Brexit - Union ohne Briten

Ohne Großbritannien fehlt etwas

Großbritannien ist Nuklearmacht und liegt EU-weit nach Angaben von SIPRI (Stockholm International Peace Research Institute) bei den Rüstungsausgaben auf Platz zwei. Nur Frankreich investiert in Europa mehr in seine Streitkräfte. Nach einem Ausscheiden Großbritanniens aus der Union aus bliebe dies für die Verteidigung der EU zwar weitgehend folgenlos, da das Land nach wie vor NATO-Mitglied wäre. Gemeinsame militärische Missionen mit EU-Partnern werden aber unwahrscheinlicher.
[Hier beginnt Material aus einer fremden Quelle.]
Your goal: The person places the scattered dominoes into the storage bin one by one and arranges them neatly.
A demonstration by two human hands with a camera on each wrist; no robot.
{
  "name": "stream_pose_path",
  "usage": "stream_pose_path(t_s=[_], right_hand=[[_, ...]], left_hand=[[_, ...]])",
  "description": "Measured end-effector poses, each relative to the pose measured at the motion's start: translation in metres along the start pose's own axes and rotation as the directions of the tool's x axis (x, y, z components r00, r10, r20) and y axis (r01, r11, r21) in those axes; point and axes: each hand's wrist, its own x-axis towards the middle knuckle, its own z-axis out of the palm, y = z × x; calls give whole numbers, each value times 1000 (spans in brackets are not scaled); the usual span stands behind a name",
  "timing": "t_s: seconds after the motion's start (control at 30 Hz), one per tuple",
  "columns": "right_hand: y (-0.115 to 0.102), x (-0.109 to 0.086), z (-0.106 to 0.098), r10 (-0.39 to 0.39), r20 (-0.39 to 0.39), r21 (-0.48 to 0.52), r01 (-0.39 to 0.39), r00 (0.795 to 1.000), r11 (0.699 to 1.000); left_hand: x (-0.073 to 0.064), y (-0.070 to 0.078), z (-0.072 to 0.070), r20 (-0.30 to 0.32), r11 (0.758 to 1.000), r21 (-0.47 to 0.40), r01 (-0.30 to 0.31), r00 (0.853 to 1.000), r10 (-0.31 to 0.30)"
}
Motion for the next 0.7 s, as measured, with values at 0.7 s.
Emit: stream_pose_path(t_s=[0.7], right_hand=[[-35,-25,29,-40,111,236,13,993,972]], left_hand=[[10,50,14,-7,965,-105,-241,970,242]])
Die britische Wirtschaft hatte 2016 einen Anteil von knapp 16 Prozent am kombinierten Bruttoinlandsprodukt der EU. Das Herz der Finanzbranche schlägt in der Londoner City, eine Transplantation verliefe sicher nicht reibungslos, zumal Städte wie Frankfurt, Paris, Amsterdam und Dublin um Teile dieses Herzens streiten werden.

Auch der Publizist Timothy Garton-Ash sieht die Hauptdefizite einer EU ohne Großbritannien im wirtschaftlichen und sicherheitspolitischen Bereich.

Im EU-Haushalt werden nach einem Austritt Großbritanniens knapp zehn Prozent netto fehlen. Trotz "Briten-Rabatt" war Großbritannien zwischen 2010 und 2015 hinter Deutschland der zweitgrößte Nettozahler in den EU-Haushalt. Durchschnittlich 7,3 Milliarden Euro zahlte London mehr ein, als es herausbekam. Fallen die Briten aus, muss neu über die Finanzierung des EU-Budgets verhandelt werden.

Soll der EU-Haushalt nicht gekürzt werden, müssen die anderen Nettozahler die Lücken füllen, allen voran also Deutschland als wirtschaftsstärkstes Mitglied. Wie viel Geld Deutschland zusätzlich nach Brüssel überweisen muss, ist abhängig von Verhandlungen und lässt sich deshalb vorher nicht exakt beziffern. Bundesfinanzminister Scholz geht gegenwärtig davon aus, dass der EU-Haushalt weiterhin ein Prozent des Bruttonationaleinkommens der EU umfassen wird. Durch den Brexits komme auf Deutschland ab 2012 eine Mehrbelastung von im Schnitt 10 Milliarden Euro pro Jahr zu.